The four Gujarat state power distribution utilities have for a third year in a row emerged as top performers in the country. Punjab is in the same top ‘A+’ bracket as Gujarat, with the utilities of Maharashtra and Uttarakhand closely following with an ‘A’ rating. According to the ‘Integrated rating for state power distribution utilities’ done by the ministry of power, 10 of these got a rating of 'B+' and 13 were rated 'B'. Eight got ‘C+’ and two – Jharkhand State Electricity Board and Dakshinanchal Vidyut Vitran Nigam in UP — got the lowest, a ‘C’ rating. The methodology for this rating was developed by the ministry in 2012. It covers 40 state utilities and no private ones. The Central Electricity Authority, Central Electricity Regulatory Commission, Power Finance Corporation, Rural Electrification Corporation, distribution utilities and credit rating agencies CRISIL, ICRA and CARE are involved in the exercise. The methodology is given final shape in consultation with the department of financial services (ministry of finance), Indian Banks' Association and major public sector banks. Financial performance has a weightage of 60 per cent. This covers subsidy, cost coverage ratio, aggregate technical and commercial (AT&C) losses, financial planning and the likes. Efficient regulatory practices hold the second best weightage of 15 per cent. The report noted the absolute subsidy dependence for most states remained high, mostly due to the subsidised nature of rates, particularly for agricultural consumers. “Cost coverage ratio for most utilities (33 of the 40 rated) remained low due to substantial increase in expenses and non-cost reflective tariffs (rates).

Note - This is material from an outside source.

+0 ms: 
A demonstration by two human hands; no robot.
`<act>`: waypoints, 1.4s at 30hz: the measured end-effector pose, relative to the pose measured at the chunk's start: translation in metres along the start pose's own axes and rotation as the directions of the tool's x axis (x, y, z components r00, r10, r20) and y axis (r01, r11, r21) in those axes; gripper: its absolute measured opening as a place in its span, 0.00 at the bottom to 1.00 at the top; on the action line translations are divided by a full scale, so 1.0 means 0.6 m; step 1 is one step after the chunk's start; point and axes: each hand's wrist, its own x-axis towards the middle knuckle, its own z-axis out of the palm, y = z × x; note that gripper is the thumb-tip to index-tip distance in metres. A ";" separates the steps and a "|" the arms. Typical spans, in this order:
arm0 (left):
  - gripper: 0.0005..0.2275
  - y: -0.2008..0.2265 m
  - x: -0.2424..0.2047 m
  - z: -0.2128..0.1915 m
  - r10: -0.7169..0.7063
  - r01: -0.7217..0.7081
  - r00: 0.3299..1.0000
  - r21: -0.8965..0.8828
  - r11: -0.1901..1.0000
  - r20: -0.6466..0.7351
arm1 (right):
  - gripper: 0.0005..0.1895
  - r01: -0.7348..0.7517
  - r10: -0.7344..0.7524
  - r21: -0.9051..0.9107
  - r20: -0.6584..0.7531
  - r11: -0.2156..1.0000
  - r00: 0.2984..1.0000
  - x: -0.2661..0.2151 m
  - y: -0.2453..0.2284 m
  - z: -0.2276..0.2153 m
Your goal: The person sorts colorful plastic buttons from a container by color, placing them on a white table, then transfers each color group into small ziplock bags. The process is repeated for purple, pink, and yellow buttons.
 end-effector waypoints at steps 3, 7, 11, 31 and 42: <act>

Gujarat was the best performer on cost coverages. Five power distribution utilities have shown more than 15 per cent improvement in this parameter. The two distribution utilities of Bihar have deteriorated more than 10 per cent in their cost coverage,” said the report, reviewed by Business Standard. Among the major findings, AT&C losses for a few utilities have deteriorated due to increased rural supply. Regulatory clarity is gradually appearing, with state electricity regulatory commissions in place across all states covered by ICRA and CARE, said the report.
This year the rating announcement was not open for media coverage. During the UPA stint, the event was cancelled at the last moment by then power minister Jyotiraditya Scindia, who introduced this scheme. Narendra Modi ruled Gujarat state utilities got top ratings then as well.